En signe de protestation contre la hausse du carburant, une mobilisation de grande ampleur est prévue le 17 novembre en France et en Belgique. 

Une France toute jaune. Samedi 17 novembre, ceux qui se sont baptisés « les gilets jaunes », appellent au blocage des routes et des autoroutes en France et en Belgique en réponse à la hausse des taxes appliquées sur certains carburants.

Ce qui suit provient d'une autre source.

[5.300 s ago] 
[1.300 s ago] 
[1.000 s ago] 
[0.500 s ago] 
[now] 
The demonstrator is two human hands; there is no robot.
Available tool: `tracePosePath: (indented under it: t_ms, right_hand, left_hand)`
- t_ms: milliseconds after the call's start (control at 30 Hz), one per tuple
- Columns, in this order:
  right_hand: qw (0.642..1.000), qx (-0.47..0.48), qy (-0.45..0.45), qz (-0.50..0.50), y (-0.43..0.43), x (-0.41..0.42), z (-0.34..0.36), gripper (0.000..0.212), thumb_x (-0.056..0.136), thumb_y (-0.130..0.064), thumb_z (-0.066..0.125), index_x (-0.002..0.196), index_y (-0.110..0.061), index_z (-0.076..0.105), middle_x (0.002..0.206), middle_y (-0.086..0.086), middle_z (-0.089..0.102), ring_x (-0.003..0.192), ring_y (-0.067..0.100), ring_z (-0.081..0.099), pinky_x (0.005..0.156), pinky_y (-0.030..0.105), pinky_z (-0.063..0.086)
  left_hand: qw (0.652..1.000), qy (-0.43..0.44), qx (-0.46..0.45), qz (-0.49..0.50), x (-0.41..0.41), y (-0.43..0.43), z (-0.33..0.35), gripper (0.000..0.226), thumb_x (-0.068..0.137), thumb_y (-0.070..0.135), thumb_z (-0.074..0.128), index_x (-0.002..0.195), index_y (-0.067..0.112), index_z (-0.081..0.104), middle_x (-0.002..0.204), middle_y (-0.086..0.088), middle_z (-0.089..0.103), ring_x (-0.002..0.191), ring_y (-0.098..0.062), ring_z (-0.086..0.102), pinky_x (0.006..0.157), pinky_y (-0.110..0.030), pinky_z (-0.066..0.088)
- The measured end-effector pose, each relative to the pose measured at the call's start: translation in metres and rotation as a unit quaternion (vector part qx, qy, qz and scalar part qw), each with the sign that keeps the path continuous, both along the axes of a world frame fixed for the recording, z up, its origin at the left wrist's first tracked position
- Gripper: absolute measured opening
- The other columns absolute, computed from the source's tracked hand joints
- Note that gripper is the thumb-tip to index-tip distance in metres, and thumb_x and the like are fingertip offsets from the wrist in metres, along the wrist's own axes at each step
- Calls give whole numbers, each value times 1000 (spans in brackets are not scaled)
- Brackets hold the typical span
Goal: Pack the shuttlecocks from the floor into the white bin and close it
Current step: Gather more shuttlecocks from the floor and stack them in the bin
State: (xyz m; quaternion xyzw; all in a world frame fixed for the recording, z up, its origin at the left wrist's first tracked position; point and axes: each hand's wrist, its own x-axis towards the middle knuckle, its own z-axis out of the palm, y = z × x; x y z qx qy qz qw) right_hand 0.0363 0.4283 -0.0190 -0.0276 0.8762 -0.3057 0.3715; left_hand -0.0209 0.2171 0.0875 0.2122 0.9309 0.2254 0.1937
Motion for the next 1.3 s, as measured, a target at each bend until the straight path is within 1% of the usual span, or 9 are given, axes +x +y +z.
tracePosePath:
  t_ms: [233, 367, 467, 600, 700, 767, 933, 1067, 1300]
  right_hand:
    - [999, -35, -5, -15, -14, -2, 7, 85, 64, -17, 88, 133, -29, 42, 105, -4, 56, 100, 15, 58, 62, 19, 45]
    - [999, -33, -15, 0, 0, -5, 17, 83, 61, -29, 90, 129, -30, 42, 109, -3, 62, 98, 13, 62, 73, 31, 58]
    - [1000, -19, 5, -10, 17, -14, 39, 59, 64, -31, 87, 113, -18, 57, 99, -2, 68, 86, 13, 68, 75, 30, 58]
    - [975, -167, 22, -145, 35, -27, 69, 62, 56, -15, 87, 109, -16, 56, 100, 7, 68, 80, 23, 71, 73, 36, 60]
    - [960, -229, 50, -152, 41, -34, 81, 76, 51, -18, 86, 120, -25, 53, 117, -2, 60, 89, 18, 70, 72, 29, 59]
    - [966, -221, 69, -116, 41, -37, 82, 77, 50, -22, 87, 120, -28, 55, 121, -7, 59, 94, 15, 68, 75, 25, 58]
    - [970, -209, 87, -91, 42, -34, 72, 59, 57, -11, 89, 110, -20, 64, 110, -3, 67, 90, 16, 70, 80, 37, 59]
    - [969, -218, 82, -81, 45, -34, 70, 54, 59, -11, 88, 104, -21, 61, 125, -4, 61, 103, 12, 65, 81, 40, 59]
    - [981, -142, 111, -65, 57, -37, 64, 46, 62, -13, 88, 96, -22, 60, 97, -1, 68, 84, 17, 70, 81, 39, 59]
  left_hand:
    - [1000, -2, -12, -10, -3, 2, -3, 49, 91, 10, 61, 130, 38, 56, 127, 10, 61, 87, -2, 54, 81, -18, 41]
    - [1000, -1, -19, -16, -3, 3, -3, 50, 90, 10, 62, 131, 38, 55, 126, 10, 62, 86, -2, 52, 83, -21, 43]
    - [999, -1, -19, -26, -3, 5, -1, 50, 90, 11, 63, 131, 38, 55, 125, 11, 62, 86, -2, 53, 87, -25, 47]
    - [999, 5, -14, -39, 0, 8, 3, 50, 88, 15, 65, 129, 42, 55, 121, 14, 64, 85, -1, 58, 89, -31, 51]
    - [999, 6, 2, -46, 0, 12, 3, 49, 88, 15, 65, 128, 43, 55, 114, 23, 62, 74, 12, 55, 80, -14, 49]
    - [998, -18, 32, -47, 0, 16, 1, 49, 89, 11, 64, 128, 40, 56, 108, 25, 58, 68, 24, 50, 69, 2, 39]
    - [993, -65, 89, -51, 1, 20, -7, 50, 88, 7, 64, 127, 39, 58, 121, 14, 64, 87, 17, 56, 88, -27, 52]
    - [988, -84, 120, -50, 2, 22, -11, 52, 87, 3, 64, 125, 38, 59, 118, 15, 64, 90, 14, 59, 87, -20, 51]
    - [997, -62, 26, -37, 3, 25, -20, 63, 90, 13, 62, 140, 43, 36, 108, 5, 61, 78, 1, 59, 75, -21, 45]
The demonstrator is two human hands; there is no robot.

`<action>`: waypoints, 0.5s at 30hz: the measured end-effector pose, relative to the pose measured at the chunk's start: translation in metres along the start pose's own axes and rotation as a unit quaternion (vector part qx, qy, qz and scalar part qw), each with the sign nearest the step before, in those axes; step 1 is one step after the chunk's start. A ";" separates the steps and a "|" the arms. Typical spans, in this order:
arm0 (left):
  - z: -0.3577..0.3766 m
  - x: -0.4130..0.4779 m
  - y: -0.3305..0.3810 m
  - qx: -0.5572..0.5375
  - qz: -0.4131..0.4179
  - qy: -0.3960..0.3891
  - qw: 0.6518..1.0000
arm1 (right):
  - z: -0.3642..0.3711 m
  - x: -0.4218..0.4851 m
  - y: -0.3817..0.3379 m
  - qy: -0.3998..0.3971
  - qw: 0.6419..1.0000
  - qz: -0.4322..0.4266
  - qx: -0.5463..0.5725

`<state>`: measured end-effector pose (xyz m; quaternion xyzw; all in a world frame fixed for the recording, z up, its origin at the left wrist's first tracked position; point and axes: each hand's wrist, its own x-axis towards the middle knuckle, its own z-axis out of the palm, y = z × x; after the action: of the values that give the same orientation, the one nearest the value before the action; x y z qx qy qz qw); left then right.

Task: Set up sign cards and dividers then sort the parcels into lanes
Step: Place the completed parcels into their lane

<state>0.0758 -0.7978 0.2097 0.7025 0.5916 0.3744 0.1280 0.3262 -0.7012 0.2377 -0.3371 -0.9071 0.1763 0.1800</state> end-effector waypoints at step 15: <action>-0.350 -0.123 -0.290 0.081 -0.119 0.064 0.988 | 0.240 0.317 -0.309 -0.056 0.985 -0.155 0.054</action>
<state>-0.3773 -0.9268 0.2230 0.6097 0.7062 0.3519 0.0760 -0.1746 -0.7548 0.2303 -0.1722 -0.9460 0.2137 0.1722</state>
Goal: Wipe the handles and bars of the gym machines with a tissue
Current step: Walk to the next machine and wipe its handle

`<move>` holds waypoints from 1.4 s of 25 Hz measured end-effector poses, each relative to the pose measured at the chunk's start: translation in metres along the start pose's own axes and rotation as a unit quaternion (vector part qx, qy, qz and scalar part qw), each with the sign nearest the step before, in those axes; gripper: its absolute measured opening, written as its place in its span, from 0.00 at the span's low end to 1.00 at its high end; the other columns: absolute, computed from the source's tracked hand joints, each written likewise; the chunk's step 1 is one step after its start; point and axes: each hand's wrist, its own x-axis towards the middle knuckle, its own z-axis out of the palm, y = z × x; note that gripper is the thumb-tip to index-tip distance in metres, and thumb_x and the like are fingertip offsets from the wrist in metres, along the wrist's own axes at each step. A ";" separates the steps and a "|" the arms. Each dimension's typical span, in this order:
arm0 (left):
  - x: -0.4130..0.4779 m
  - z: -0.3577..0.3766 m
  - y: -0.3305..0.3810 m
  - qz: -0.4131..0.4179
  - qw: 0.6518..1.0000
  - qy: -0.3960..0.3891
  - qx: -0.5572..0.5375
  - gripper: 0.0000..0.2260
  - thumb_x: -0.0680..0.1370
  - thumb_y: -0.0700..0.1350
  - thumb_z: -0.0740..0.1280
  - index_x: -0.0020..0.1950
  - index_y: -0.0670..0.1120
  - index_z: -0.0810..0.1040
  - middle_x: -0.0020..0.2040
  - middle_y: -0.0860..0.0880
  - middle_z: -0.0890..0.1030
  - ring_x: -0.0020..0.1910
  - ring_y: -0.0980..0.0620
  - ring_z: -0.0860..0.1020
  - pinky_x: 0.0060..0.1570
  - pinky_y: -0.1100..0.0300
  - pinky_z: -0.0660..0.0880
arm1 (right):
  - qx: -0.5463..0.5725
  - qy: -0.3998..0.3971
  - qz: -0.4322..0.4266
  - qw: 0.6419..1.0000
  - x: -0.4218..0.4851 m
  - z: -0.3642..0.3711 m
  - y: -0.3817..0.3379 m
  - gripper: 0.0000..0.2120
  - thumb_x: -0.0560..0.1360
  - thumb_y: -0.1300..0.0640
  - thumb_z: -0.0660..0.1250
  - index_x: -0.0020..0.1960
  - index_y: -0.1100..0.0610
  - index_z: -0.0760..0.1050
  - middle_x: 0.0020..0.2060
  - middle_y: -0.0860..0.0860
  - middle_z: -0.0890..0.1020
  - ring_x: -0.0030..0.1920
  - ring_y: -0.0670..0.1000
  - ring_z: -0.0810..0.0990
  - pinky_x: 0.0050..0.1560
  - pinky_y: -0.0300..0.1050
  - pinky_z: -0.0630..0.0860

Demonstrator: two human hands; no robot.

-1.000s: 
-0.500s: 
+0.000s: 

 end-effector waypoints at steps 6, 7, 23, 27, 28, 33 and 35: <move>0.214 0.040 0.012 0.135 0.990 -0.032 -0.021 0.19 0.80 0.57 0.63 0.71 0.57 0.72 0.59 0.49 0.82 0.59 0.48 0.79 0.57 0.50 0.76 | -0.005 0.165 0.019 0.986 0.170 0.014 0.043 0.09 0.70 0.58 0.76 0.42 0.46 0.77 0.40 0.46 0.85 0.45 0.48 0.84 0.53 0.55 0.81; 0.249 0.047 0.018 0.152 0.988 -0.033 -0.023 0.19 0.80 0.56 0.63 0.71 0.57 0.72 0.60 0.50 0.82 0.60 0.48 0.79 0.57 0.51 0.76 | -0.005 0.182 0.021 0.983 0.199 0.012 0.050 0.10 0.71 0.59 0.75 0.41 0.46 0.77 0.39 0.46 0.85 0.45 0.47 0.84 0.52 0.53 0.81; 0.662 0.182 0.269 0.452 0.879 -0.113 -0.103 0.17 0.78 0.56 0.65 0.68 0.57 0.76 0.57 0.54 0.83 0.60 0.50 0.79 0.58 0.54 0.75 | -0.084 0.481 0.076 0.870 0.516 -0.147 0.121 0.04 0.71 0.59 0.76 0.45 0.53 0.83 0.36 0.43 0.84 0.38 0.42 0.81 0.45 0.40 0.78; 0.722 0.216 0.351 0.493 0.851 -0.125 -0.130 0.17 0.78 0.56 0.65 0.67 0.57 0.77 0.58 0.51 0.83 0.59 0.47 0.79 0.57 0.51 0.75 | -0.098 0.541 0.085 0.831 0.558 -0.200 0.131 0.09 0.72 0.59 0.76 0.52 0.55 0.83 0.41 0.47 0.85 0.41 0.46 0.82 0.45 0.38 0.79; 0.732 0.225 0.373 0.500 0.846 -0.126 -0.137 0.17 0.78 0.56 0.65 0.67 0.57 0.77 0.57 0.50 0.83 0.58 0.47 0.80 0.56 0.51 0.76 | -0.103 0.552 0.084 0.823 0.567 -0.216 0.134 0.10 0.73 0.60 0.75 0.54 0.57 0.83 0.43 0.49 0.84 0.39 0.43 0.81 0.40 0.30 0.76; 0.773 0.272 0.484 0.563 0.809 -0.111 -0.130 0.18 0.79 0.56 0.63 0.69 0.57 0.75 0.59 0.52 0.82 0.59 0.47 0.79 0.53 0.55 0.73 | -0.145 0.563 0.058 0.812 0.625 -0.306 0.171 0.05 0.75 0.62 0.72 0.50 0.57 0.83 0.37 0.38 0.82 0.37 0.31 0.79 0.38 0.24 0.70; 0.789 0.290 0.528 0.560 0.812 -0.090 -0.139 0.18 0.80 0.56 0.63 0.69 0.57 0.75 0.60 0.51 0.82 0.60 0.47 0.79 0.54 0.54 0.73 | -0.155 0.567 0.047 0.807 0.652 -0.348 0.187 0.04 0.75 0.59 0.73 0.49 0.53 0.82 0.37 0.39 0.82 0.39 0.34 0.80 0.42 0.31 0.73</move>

Une carte participative produite par le site « blocage17novembre.com« , animé par« une petite équipe de bénévoles » du mouvement, rassemble les futurs points de blocage annoncés par les automobilistes en colère.

La grogne s’est d’ailleurs amplifiée, lundi 5 novembre, avec plusieurs opérations escargots menées sur les principaux axes routiers de la Marne, la Haute-Marne, les Ardennes et l’Aube.

De son côté, le gouvernement n’écarte plus désormais des mesures pour atténuer notamment la hausse des taxes sur laquelle se concentre la colère des Français. « J’assume parfaitement que la fiscalité due au diesel soit au niveau de celle de l’essence et je préfère la taxation du carburant à la taxation du travail », a affirmé Emmanuel Macron lundi dans un entretien aux journaux du groupe Ebra.

Mais il a donc aussi ouvert la voie à un accompagnement de l’État. « La région Hauts-de-France a proposé une aide au transport pour ceux qui ont plus de 30 km par jour de déplacement. J’ai demandé au gouvernement de voir comment nous pouvons accompagner cela », a-t-il indiqué, évoquant un défiscalisation possible de cette aide.